Task requirements: When the line containing "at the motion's" appears in the entries below, begin printing there and stop after the line containing "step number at"; print each of those lines exactly and no other line.

*** Block opens ***

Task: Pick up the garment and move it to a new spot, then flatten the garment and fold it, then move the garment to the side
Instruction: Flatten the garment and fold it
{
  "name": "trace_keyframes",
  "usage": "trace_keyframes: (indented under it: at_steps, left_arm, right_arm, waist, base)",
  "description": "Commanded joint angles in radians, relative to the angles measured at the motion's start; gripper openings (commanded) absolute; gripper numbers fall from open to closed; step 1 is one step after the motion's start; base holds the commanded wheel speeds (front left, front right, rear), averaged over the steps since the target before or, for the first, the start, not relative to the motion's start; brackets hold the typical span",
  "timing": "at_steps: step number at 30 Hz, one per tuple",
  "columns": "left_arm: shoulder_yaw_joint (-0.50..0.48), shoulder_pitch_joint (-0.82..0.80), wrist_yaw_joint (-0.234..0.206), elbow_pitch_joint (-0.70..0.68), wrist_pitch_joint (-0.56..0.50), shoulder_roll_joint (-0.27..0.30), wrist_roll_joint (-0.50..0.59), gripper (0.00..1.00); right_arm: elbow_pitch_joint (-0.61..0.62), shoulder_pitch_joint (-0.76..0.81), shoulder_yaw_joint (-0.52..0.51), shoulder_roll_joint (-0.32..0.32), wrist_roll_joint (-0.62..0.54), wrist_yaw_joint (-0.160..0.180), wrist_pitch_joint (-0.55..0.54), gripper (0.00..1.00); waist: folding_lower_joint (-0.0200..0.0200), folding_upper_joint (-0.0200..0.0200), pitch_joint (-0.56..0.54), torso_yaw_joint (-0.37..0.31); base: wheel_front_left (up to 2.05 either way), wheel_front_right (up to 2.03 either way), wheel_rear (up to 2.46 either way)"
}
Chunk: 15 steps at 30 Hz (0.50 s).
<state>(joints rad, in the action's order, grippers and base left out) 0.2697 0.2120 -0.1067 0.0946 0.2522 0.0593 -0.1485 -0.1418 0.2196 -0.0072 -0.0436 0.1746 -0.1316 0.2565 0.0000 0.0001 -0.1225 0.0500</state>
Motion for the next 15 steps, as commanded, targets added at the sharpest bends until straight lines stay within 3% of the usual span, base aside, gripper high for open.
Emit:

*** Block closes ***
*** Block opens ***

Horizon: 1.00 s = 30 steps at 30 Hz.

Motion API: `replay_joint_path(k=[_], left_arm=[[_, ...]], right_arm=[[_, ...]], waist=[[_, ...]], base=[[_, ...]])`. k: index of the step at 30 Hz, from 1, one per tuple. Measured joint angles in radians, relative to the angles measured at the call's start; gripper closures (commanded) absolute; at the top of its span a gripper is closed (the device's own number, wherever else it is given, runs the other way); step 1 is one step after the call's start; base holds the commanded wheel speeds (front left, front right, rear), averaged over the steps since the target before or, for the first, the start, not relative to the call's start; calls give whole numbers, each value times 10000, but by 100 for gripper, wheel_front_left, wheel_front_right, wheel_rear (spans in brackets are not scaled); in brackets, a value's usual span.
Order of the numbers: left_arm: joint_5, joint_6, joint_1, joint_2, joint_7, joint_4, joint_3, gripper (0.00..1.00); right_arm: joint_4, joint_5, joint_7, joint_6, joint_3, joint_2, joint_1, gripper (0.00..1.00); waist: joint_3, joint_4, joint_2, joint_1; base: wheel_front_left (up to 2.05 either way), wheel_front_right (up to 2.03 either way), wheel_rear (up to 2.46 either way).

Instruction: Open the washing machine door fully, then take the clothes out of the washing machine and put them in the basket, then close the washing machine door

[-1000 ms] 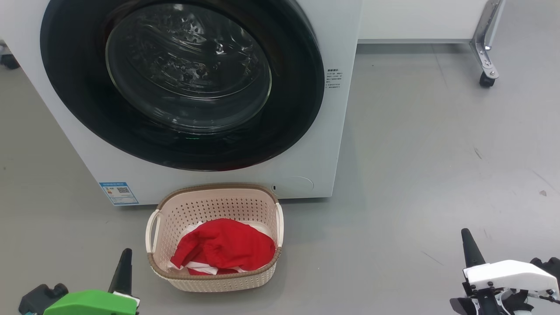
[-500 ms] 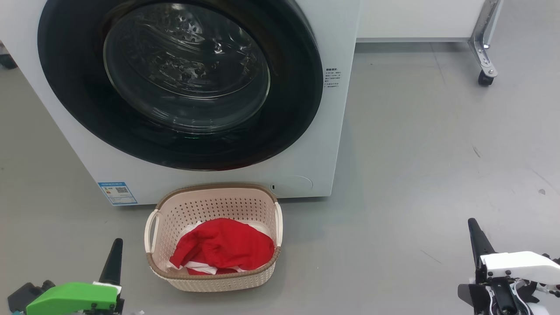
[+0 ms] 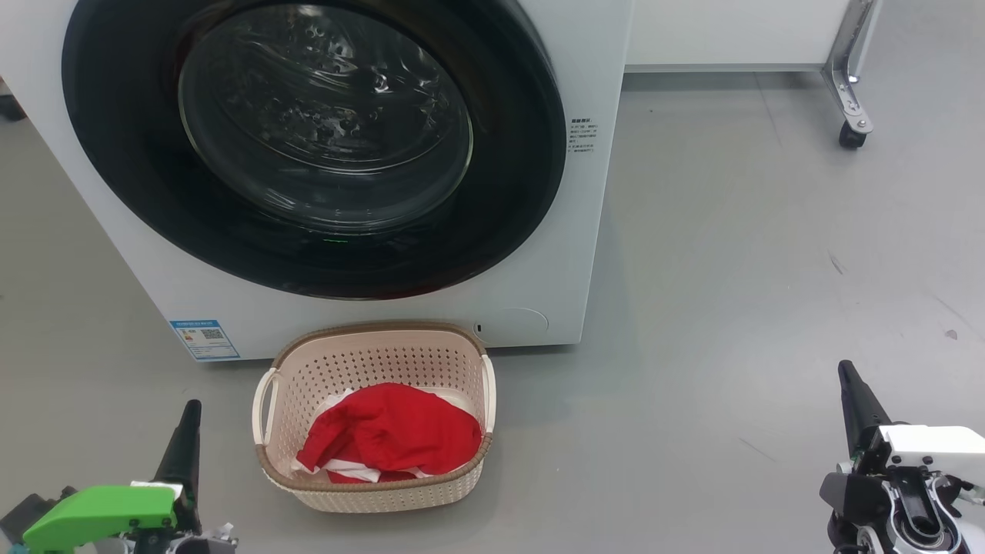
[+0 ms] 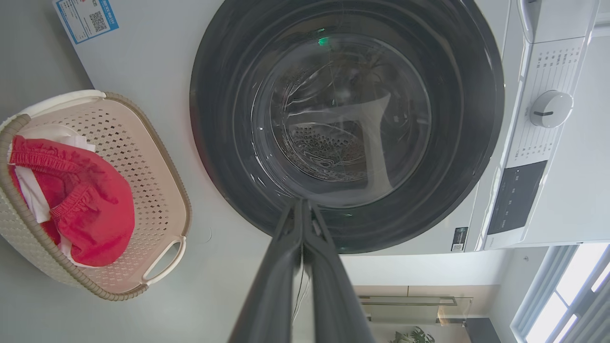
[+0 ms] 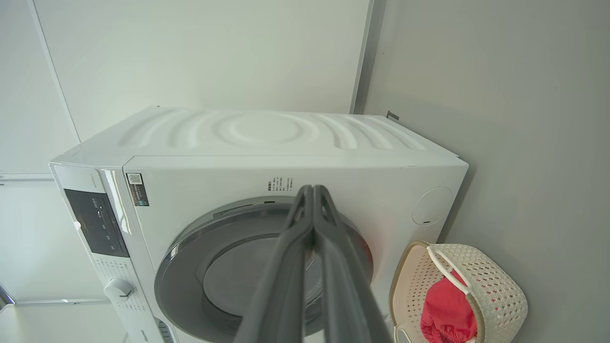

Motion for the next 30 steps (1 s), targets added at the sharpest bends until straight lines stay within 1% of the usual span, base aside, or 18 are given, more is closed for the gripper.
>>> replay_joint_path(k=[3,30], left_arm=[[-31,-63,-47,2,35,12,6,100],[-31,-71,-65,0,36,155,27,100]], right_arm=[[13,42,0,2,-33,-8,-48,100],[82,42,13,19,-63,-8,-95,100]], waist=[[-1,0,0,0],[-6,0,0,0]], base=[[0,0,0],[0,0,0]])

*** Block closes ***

Answer section:
  "description": "Commanded joint angles in radians, relative to the angles measured at the motion's start; gripper openings (commanded) absolute; gripper numbers fall from open to closed; step 1 is one step after the motion's start; base holds the commanded wheel speeds (front left, front right, rear), averaged over the steps since the target before or, for the first, the start, not relative to the motion's start; brackets hold the typical span",
  "timing": "at_steps: step number at 30 Hz, one per tuple",

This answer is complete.